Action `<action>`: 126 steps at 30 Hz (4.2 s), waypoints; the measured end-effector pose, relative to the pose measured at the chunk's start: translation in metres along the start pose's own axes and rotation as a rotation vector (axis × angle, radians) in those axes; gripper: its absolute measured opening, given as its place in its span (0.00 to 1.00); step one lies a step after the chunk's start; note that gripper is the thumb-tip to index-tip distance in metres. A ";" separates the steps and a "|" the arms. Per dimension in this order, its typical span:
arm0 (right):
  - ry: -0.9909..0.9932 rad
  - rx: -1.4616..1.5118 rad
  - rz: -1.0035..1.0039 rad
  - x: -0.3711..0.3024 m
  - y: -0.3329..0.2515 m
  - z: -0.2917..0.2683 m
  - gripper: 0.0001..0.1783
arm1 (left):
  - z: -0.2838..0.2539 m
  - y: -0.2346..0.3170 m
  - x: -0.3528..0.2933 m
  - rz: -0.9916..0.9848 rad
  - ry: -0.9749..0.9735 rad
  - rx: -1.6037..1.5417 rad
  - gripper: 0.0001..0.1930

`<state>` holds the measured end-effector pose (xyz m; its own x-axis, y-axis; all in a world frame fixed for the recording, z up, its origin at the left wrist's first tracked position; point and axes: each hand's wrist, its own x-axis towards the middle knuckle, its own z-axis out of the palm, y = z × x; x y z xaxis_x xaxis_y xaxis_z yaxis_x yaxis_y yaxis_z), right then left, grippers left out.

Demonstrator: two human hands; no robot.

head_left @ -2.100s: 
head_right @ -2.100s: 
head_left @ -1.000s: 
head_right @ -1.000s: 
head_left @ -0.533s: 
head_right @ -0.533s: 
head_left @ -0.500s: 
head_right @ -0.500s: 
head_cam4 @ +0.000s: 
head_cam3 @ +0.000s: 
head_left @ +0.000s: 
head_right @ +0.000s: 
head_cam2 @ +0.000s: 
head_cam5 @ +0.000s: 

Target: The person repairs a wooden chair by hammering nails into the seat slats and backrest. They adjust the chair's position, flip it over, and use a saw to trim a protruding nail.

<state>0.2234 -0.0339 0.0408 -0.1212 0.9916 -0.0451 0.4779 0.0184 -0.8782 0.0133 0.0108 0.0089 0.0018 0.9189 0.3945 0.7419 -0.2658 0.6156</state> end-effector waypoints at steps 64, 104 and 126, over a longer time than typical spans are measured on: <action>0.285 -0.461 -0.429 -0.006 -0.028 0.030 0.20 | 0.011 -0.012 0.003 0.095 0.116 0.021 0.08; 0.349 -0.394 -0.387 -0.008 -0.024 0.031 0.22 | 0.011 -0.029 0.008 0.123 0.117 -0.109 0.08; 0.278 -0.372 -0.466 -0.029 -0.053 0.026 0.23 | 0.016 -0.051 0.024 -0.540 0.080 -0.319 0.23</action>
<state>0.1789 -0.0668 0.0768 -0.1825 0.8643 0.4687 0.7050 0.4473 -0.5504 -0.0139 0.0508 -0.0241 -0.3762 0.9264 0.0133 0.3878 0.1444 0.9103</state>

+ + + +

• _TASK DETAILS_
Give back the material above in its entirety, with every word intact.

• _RESPONSE BELOW_
Action `<action>`: 126 steps at 30 Hz (4.2 s), waypoints; the measured end-effector pose, relative to the pose measured at the chunk's start: translation in metres along the start pose's own axes and rotation as a rotation vector (axis × angle, radians) in those axes; gripper: its absolute measured opening, given as its place in its span (0.00 to 1.00); step one lies a step after the chunk's start; note that gripper is the thumb-tip to index-tip distance in metres. A ";" separates the steps and a "|" the arms. Per dimension in this order, its typical span:
arm0 (right):
  - ry: -0.9909..0.9932 rad
  - rx: -1.4616..1.5118 rad
  - rz: -1.0035..1.0039 rad
  - x: -0.3711..0.3024 m
  - y: -0.3329..0.2515 m
  - z: -0.2917..0.2683 m
  - gripper: 0.0001..0.1783
arm1 (left):
  - z: -0.2838..0.2539 m
  - y: -0.2346..0.3170 m
  - x: -0.3528..0.2933 m
  - rz: -0.9916..0.9848 rad
  - ry: -0.9749..0.9735 rad
  - rx: -1.6037..1.5417 rad
  - gripper: 0.0001..0.1930

`<state>` holds the measured end-effector pose (xyz m; its own x-axis, y-axis; all in a world frame fixed for the recording, z up, its origin at the left wrist's first tracked position; point and axes: each hand's wrist, its own x-axis towards the middle knuckle, its own z-axis out of the palm, y = z × x; x y z xaxis_x xaxis_y xaxis_z yaxis_x yaxis_y yaxis_z), right then left, grippers left out.

Demonstrator: two human hands; no robot.

head_left @ -2.100s: 
head_right @ -2.100s: 
head_left @ -1.000s: 
head_right @ -1.000s: 
head_left @ -0.533s: 
head_right @ -0.533s: 
head_left @ -0.500s: 
head_right @ -0.500s: 
head_cam4 @ +0.000s: 
head_cam3 @ +0.000s: 
head_left @ +0.000s: 
head_right @ +0.000s: 
head_cam2 @ +0.000s: 
head_cam5 @ +0.000s: 

Target: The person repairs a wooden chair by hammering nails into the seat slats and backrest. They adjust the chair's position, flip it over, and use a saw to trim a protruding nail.

<state>0.2234 -0.0339 0.0408 -0.1212 0.9916 -0.0451 0.4779 0.0184 -0.8782 0.0133 0.0108 0.0089 0.0018 0.9189 0.3945 0.7419 -0.2658 0.6156</state> end-effector waypoints at steps 64, 104 and 126, over a longer time than typical spans are measured on: <action>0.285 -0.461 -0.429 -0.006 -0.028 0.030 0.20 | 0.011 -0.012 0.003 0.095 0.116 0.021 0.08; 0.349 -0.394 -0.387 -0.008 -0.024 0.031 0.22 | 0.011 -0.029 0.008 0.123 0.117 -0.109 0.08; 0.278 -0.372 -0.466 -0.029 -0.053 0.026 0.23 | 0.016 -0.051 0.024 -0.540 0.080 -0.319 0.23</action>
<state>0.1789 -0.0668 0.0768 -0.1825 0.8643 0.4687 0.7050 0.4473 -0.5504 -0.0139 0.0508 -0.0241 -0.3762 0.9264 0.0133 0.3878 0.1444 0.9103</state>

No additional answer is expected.